▸ Task: The lines you return must be all those in the data that hold the string "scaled".

Dataset entries
[Start of section]

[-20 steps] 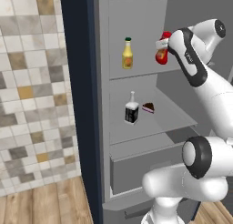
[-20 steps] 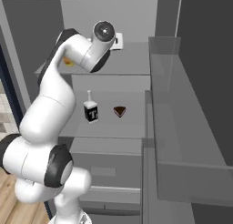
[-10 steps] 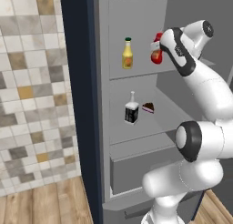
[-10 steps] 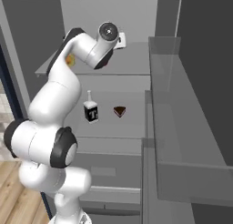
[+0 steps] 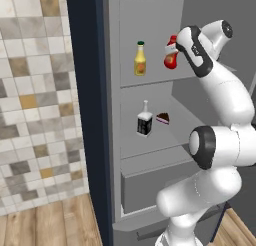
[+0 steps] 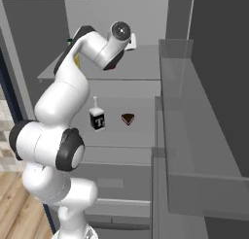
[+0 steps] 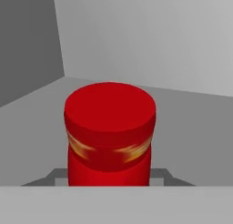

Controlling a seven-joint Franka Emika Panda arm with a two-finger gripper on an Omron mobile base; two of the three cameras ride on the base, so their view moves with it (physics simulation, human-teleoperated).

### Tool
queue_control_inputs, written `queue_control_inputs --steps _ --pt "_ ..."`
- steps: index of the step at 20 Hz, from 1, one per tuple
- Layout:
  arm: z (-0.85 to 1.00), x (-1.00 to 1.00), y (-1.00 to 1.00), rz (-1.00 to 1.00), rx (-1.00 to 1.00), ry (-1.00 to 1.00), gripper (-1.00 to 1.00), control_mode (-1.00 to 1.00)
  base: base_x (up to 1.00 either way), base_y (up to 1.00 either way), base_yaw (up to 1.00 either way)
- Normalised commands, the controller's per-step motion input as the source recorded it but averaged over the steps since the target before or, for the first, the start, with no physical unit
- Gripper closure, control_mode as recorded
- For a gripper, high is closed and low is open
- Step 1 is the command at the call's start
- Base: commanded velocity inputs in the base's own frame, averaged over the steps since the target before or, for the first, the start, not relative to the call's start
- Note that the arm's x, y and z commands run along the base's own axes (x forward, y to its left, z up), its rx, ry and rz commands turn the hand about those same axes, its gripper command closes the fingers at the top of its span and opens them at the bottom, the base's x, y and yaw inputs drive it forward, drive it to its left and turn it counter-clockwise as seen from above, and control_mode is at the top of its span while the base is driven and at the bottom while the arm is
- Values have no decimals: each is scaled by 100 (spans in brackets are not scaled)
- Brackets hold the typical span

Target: Place the mustard and ketchup from the counter to the top shelf of the fridge. If the existing items in the fridge are on the top shelf, move them to other shelves.

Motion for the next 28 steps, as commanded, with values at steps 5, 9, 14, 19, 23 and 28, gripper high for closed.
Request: queue_control_inputs --steps 5,9,14,19,23,28 --pt "0 -14 0 0 0 0 -100 -100 0 0 0" --pt "0 -31 0 0 0 0 -100 -100 0 0 0" --pt "0 -81 -5 -1 0 -3 -100 -100 0 0 0" --pt "2 -100 -13 -4 0 -15 -100 -100 0 0 0" --pt "0 -100 -4 -4 0 -21 -100 -100 0 0 0" --pt "0 -100 -1 0 -5 -16 -100 -100 0 0 0"
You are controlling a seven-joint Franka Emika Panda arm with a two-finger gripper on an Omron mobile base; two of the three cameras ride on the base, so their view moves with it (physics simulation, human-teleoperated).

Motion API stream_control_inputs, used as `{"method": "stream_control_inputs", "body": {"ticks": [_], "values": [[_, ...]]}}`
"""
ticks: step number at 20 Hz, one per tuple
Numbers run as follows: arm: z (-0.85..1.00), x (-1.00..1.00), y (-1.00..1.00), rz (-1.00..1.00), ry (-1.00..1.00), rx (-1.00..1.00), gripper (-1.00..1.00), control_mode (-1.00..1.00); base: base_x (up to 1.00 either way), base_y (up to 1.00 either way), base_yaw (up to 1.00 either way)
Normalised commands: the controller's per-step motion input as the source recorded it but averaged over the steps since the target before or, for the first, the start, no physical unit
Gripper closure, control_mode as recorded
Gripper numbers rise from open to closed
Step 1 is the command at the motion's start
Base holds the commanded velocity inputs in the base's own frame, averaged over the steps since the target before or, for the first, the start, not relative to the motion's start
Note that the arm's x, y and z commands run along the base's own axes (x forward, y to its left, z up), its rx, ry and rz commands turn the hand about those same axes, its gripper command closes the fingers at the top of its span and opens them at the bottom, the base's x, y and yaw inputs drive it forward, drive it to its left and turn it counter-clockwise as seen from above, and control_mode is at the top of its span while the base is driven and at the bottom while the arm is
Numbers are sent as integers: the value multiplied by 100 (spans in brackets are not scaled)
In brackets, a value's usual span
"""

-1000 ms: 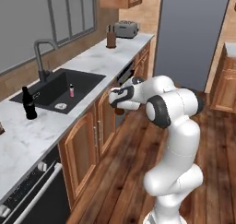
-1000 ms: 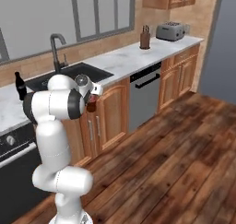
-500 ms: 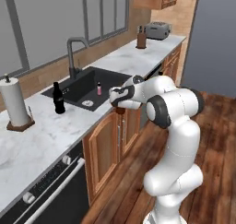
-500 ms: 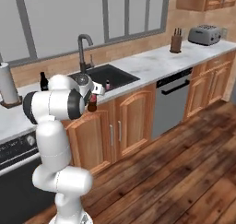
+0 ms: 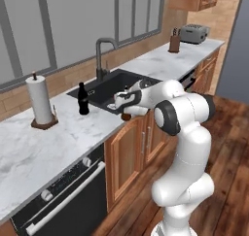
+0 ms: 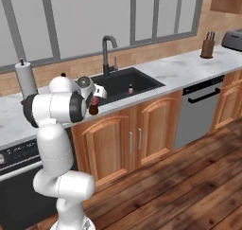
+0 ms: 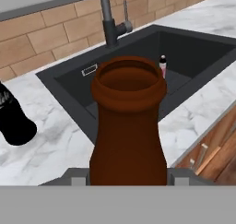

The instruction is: Place the large bottle from the dining counter next to the other large bottle outside the sink, and place the small bottle from the dining counter next to the other small bottle inside the sink.

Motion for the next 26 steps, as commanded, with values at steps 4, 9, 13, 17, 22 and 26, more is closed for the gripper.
{"method": "stream_control_inputs", "body": {"ticks": [4,9,13,17,22,26], "values": [[0,0,0,0,0,0,100,100,29,12,21],[0,0,0,0,0,0,100,100,33,8,21],[0,0,0,0,0,0,100,100,47,3,17],[0,0,0,0,0,0,100,100,50,1,15],[0,0,0,0,0,0,100,100,44,0,12],[0,0,0,0,0,0,100,100,46,0,9]]}}
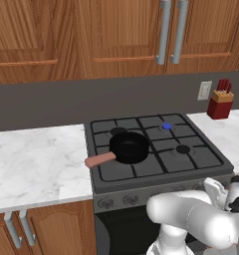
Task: Turn off the rear right burner of the stove.
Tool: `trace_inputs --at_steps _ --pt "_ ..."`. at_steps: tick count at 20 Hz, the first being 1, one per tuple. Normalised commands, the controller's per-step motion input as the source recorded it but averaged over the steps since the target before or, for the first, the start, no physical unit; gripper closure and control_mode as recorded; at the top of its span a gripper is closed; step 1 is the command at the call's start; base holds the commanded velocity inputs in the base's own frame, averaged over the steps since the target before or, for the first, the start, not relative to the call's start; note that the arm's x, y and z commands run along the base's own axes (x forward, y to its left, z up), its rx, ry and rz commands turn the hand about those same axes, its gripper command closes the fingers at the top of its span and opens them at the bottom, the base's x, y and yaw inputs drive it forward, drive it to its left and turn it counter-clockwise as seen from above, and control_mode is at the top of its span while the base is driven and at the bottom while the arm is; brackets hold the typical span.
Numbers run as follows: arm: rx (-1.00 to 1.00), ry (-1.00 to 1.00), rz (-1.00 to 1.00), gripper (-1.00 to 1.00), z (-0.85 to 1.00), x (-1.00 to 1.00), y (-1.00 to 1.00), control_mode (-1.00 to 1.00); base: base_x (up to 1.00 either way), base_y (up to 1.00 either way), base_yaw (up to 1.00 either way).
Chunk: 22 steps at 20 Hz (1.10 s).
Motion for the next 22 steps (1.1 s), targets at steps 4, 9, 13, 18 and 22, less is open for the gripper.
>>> trace_inputs --at_steps 4,9,13,18,22 --pt "0.0 0.0 0.0 -1.0 -0.16 0.11 0.0 -1.0 0.0 0.0 0.0" --pt "0.0 0.0 0.0 -1.0 -0.19 0.07 0.0 -1.0 0.0 0.0 0.0" --pt "0.01 0.0 0.0 -1.0 -0.12 0.15 0.0 -1.0 0.0 0.0 0.0" --pt "0.03 -0.01 0.0 -1.0 -0.05 0.03 -0.02 -1.0 0.0 0.0 0.0" --pt "0.03 -0.02 0.0 -1.0 -0.04 0.0 -0.11 -1.0 0.0 0.0 0.0"
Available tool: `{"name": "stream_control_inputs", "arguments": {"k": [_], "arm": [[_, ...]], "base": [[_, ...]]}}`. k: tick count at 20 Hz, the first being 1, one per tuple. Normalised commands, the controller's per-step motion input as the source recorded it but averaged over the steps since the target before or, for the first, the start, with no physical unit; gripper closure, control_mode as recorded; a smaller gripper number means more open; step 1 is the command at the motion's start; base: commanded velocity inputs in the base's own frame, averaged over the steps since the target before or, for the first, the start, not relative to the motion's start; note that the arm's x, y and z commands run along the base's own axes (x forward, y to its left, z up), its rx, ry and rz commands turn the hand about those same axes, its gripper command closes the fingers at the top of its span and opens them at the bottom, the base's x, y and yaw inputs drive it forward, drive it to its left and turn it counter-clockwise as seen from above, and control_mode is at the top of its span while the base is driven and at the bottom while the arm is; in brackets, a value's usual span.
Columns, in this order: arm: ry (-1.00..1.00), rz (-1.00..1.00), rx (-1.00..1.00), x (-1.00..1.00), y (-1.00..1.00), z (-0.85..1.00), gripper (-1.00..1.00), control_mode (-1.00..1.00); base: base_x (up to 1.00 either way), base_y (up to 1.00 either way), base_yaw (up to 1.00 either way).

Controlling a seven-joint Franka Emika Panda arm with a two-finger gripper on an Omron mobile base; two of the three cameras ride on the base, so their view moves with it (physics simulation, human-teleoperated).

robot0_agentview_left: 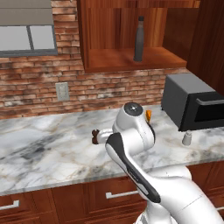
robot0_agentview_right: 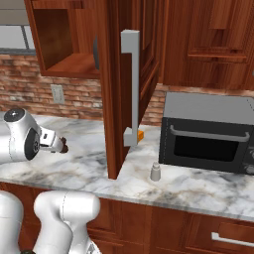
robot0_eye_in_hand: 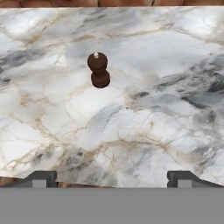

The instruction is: There are various items on the counter. Only move the condiments/shakers into the cabinet.

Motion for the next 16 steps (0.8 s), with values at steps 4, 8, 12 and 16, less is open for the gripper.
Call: {"name": "stream_control_inputs", "arguments": {"k": [4,8,12,16], "arm": [[0.0,0.0,0.0,0.25,0.0,-0.07,-1.0,-1.0],[0.0,0.0,0.0,0.24,0.0,-0.12,-1.0,-1.0],[0.0,0.0,0.0,0.23,0.02,-0.14,-1.0,-1.0],[-0.05,0.01,0.01,0.22,0.08,-0.14,-1.0,-1.0]], "base": [[0.0,0.0,0.0],[0.0,0.0,0.0],[0.0,0.0,0.0],[0.0,0.0,0.0]]}}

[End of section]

▸ Solution to this problem:
- Values have no decimals: each is scaled by 100 (spans in brackets are not scaled)
Numbers are sent as integers: the value multiplied by 100 (spans in brackets are not scaled)

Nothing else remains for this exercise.